→ **EXERCISE BRIEF**:
Write the data out again exactly, dropping any images it holds.

----------------

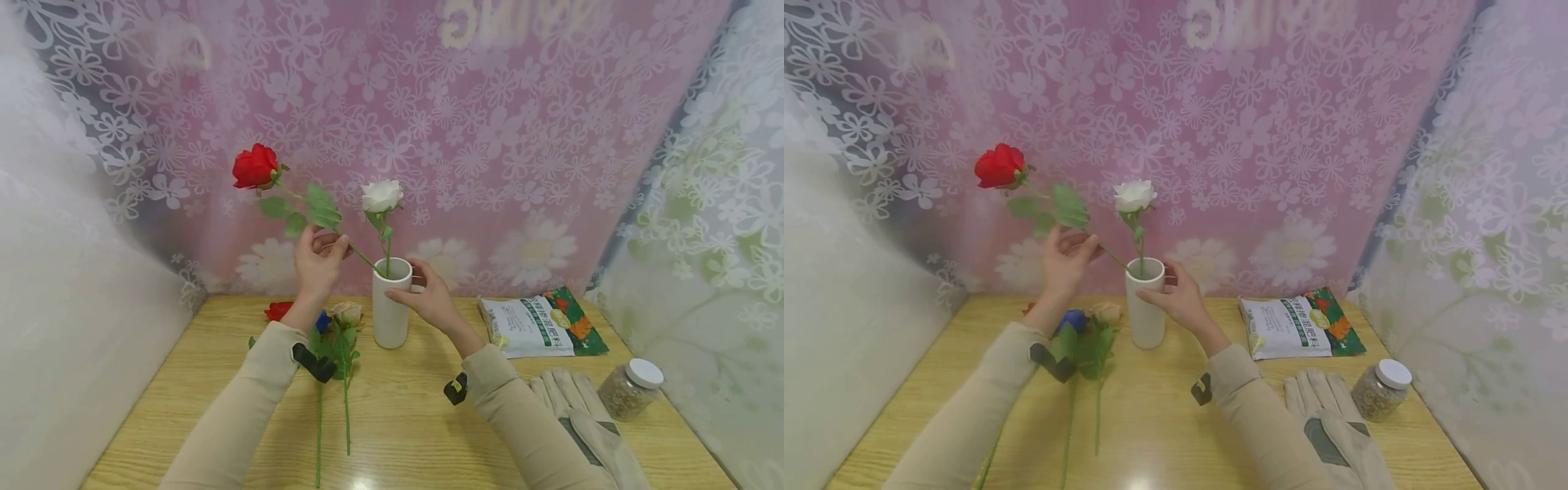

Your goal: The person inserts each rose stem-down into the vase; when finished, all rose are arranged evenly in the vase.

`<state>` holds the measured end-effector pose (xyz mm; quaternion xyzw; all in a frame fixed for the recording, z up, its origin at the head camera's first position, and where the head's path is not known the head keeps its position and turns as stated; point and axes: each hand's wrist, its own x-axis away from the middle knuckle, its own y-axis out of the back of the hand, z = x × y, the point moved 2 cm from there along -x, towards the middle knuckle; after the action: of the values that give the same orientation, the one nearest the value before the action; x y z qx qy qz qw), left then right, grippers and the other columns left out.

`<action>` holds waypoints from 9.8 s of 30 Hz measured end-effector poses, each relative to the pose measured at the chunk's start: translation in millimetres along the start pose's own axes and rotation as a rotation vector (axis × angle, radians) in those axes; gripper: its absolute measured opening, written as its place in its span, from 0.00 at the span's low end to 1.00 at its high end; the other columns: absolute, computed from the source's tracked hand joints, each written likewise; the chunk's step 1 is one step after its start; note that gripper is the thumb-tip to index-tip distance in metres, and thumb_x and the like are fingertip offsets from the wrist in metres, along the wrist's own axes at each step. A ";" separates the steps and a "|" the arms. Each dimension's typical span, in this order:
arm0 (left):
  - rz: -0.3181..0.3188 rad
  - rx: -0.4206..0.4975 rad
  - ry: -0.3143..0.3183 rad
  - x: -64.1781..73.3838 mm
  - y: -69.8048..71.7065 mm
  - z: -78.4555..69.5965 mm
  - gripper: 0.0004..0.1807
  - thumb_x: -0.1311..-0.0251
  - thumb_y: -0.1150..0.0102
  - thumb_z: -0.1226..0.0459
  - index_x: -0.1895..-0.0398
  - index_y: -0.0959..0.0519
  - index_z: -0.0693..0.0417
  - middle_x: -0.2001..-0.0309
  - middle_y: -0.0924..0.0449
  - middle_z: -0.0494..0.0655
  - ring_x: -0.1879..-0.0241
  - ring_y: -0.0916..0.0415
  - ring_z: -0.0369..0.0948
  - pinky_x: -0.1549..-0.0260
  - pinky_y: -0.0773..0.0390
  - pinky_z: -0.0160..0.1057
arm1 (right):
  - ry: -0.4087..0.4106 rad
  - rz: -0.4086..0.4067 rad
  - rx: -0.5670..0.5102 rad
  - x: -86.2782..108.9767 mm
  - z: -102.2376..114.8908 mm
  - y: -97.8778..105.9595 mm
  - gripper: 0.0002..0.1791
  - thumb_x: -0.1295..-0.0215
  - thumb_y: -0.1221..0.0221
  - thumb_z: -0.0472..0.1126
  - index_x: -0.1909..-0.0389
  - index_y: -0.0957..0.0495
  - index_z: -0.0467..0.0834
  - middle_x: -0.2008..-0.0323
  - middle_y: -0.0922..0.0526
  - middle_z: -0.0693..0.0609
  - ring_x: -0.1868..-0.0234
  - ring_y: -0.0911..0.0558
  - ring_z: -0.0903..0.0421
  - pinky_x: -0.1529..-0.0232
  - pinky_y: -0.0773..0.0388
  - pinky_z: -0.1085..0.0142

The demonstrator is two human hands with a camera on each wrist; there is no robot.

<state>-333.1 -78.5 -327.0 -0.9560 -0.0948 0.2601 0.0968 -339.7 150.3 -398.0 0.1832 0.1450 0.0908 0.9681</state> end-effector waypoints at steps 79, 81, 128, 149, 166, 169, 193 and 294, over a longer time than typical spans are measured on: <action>0.237 -0.620 0.085 11.9 -19.9 29.5 0.15 0.38 0.37 0.65 0.50 0.10 0.59 0.51 0.10 0.58 0.51 0.14 0.54 0.50 0.12 0.51 | 0.026 -0.011 -0.028 -1.1 -0.4 -0.2 0.47 0.34 0.27 0.50 0.20 0.39 0.47 0.30 0.26 0.43 0.32 0.23 0.40 0.40 0.16 0.43; 0.249 -0.615 0.091 12.8 -18.3 29.7 0.16 0.37 0.37 0.65 0.49 0.10 0.59 0.50 0.10 0.58 0.49 0.14 0.54 0.49 0.12 0.52 | 0.020 -0.011 -0.023 -0.8 -0.9 -0.5 0.47 0.34 0.27 0.51 0.20 0.39 0.49 0.30 0.26 0.45 0.32 0.23 0.41 0.40 0.16 0.44; 0.225 -0.343 0.345 81.1 172.7 46.6 0.27 0.27 0.35 0.62 0.31 0.26 0.68 0.54 0.12 0.34 0.57 0.12 0.32 0.54 0.10 0.35 | 0.014 -0.007 -0.005 -2.2 2.7 -2.3 0.47 0.35 0.26 0.52 0.20 0.39 0.54 0.29 0.27 0.47 0.31 0.23 0.44 0.37 0.18 0.43; 0.237 -0.439 0.456 116.6 239.1 54.5 0.29 0.30 0.33 0.67 0.31 0.28 0.74 0.52 0.10 0.58 0.60 0.10 0.37 0.58 0.09 0.37 | 0.027 -0.012 0.003 -4.2 1.2 -3.6 0.47 0.34 0.27 0.51 0.20 0.39 0.46 0.29 0.26 0.46 0.32 0.23 0.42 0.38 0.17 0.43; 0.338 -0.969 0.358 118.6 227.0 65.4 0.30 0.45 0.22 0.66 0.39 0.19 0.67 0.60 0.14 0.57 0.63 0.16 0.43 0.68 0.18 0.35 | 0.020 -0.002 -0.019 -3.5 0.5 -3.2 0.49 0.34 0.27 0.51 0.19 0.41 0.45 0.28 0.27 0.45 0.32 0.23 0.42 0.37 0.18 0.43; 0.349 -0.960 0.348 116.6 227.6 66.3 0.30 0.47 0.26 0.70 0.39 0.20 0.69 0.61 0.14 0.57 0.65 0.17 0.42 0.69 0.18 0.34 | 0.019 0.000 -0.020 -3.8 0.8 -3.5 0.49 0.35 0.26 0.51 0.19 0.41 0.45 0.28 0.28 0.45 0.31 0.23 0.42 0.37 0.18 0.43; 0.313 -0.570 0.491 95.7 243.2 33.1 0.35 0.29 0.37 0.71 0.24 0.40 0.75 0.54 0.15 0.58 0.62 0.14 0.33 0.56 0.10 0.38 | 0.019 -0.003 -0.015 -4.2 2.1 -2.5 0.46 0.34 0.26 0.51 0.20 0.39 0.51 0.29 0.27 0.46 0.32 0.23 0.42 0.38 0.17 0.44; -0.063 0.108 -0.010 5.0 32.7 -29.4 0.09 0.30 0.38 0.76 0.52 0.25 0.63 0.61 0.16 0.50 0.63 0.12 0.43 0.54 0.09 0.46 | -0.004 0.007 -0.023 0.0 -1.5 -2.2 0.46 0.35 0.27 0.54 0.20 0.40 0.57 0.27 0.28 0.49 0.31 0.24 0.45 0.36 0.18 0.43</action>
<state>-309.4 -112.8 -312.1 -0.9447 -0.1112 0.2663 0.1560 -339.9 148.8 -400.1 0.1726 0.1414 0.0954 0.9701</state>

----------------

→ **EXERCISE OUTPUT**:
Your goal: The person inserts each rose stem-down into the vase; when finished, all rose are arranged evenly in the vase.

`<state>` holds the measured end-effector pose (xyz mm; quaternion xyzw; all in a frame fixed for the recording, z up, its origin at the head camera's first position, and where the head's path is not known the head keeps its position and turns as stated; point and axes: each hand's wrist, its own x-axis away from the middle knuckle, its own y-axis out of the back of the hand, z = x × y, the point moved 2 cm from there along -x, towards the middle knuckle; after the action: of the values that give the same orientation, the one nearest the value before the action; x y z qx qy qz qw), left then right, grippers and the other columns left out.

`<action>` holds waypoints from 9.8 s of 30 Hz measured end-effector poses, each relative to the pose measured at the chunk's start: translation in millimetres along the start pose's own axes and rotation as a rotation vector (axis × angle, radians) in those axes; gripper: its absolute measured opening, written as its place in its span, from 0.00 at the span's low end to 1.00 at its high end; the other columns: absolute, computed from the source's tracked hand joints, each written likewise; the chunk's step 1 is one step after its start; note that gripper is the thumb-tip to index-tip distance in metres, and thumb_x and the like are fingertip offsets from the wrist in metres, along the wrist's own axes at each step. A ";" separates the steps and a "|" the arms. Each dimension's typical span, in this order:
arm0 (left):
  - rz: -0.3181..0.3188 rad
  - rx: -0.4206..0.4975 rad
  - ry: -0.3143..0.3183 rad
  - x: -64.1781..73.3838 mm
  - y: -69.8048..71.7065 mm
  - z: -78.4555..69.5965 mm
  - gripper: 0.0004..0.1807
  - thumb_x: -0.1311..-0.0251
  - thumb_y: -0.1150..0.0102
  - thumb_z: -0.1226..0.0459
  - index_x: -0.1895..-0.0398
  - index_y: -0.0959..0.0519
  - index_z: -0.0693..0.0417
  - middle_x: -0.2001..-0.0309
  - middle_y: -0.0924..0.0449
  - middle_z: -0.0494..0.0655
  - ring_x: -0.1879..-0.0241
  - ring_y: -0.0916..0.0415
  - ring_z: -0.0369..0.0948
  - pinky_x: -0.1549..-0.0260
  - pinky_y: -0.0773..0.0390
  - pinky_z: -0.0160..0.1057
arm1 (right):
  - ry: -0.4087..0.4106 rad
  - rz: -0.4086..0.4067 rad
  - rx: -0.5670..0.5102 rad
  - x: -86.2782..108.9767 mm
  - z: -102.2376..114.8908 mm
  - y: -97.8778..105.9595 mm
  - gripper: 0.0002..0.1791
  - thumb_x: -0.1295..-0.0215
  - thumb_y: -0.1221..0.0221
  - thumb_z: -0.0472..0.1126
  - index_x: -0.1909..-0.0389
  - index_y: -0.0957..0.0495
  - index_z: -0.0467..0.0834
  - middle_x: -0.2008..-0.0323
  - middle_y: -0.0922..0.0526
  - middle_z: -0.0693..0.0609
  - ring_x: -0.1868..-0.0234
  - ring_y: -0.0911..0.0558
  - ring_z: -0.0903..0.0421
  - pinky_x: -0.1529..-0.0232
  - pinky_y: -0.0773..0.0388
  - pinky_z: -0.1085..0.0142

The demonstrator is two human hands with a camera on each wrist; there is no robot.

<state>-333.1 -78.5 -327.0 -0.9560 -0.0948 0.2601 0.0968 -339.7 150.3 -398.0 0.1832 0.1450 0.0908 0.9681</state> end-effector waypoints at steps 79, 81, 128, 149, 166, 169, 193 and 294, over a longer time than typical spans are measured on: <action>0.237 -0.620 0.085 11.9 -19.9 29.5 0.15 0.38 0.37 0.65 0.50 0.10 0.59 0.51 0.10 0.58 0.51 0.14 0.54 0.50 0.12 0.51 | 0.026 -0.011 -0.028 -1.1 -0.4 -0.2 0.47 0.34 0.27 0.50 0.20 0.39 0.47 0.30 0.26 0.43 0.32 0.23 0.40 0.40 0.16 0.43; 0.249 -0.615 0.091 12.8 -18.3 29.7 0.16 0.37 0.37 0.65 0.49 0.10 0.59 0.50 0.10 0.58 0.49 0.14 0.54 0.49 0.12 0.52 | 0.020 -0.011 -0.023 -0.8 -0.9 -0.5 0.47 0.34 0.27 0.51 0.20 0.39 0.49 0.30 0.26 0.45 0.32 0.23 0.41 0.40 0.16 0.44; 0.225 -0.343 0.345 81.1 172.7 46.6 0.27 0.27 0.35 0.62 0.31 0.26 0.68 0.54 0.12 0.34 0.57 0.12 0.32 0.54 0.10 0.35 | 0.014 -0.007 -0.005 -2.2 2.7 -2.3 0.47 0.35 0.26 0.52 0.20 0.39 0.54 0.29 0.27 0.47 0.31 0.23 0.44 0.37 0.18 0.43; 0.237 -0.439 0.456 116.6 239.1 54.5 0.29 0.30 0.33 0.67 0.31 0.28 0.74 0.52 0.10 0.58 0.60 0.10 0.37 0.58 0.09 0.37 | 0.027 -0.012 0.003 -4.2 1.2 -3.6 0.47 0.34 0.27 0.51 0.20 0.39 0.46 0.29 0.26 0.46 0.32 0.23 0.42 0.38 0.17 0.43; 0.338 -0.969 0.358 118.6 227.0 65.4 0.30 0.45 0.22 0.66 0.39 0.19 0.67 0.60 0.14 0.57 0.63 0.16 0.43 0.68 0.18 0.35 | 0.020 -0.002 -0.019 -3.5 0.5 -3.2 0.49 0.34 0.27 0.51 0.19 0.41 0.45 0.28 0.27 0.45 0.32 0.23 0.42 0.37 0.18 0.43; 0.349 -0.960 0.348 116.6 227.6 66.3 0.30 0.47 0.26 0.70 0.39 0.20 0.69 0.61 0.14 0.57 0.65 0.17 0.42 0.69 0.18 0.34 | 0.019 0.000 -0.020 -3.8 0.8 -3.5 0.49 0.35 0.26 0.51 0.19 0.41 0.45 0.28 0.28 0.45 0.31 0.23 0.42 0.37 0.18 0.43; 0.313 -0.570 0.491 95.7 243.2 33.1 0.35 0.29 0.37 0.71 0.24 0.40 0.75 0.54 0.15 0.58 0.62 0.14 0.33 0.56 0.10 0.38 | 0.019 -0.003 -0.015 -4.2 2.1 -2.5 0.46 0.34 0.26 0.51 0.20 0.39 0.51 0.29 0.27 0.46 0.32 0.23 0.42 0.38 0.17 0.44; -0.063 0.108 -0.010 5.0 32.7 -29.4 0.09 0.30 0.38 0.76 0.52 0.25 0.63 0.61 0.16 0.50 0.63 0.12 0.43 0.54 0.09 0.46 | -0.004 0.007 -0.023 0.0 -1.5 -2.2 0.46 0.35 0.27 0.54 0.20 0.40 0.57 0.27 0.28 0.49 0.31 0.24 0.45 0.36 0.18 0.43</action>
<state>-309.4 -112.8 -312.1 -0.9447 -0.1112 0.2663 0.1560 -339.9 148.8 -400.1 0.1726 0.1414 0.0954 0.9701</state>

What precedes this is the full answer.